* _What to work on_
Using the entries below, return word for word the lines from the one containing "the yellow toy" up to and including the last.

[Input material]

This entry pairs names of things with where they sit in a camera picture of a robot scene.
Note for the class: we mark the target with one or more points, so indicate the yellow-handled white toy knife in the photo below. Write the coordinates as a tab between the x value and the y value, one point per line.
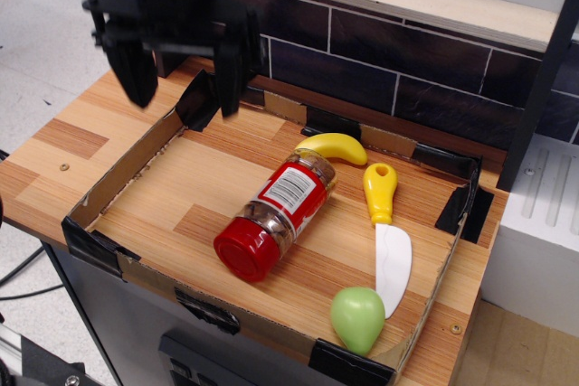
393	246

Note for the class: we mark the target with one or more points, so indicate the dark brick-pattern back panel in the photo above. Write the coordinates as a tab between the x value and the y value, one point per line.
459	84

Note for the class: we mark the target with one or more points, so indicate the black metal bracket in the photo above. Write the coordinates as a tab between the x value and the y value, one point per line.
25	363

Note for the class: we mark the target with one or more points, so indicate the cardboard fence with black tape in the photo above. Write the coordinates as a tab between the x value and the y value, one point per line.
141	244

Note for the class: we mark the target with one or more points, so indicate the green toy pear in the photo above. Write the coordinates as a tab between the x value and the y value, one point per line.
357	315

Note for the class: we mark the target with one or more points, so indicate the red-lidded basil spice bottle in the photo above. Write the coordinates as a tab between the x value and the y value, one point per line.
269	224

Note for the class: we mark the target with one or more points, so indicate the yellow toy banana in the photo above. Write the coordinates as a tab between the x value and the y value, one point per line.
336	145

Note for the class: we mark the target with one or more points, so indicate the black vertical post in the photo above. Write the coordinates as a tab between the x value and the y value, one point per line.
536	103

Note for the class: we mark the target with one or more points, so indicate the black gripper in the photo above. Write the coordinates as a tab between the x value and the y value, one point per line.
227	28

[/Input material]

* _Task response_
Note for the class: we mark the target with one or more points, so indicate the yellow toy banana in the photo above. Write the coordinates as a tab between the x value and the y value, one point per line.
336	145

Note for the class: we mark the target with one or more points, so indicate the black vertical post in the photo above. Write the coordinates as a tab between the x value and the y value, one point per line.
536	103

Note for the class: we mark the target with one or more points, so indicate the black gripper in the photo above. Write the coordinates as a tab between the x value and the y value, one point per line.
227	28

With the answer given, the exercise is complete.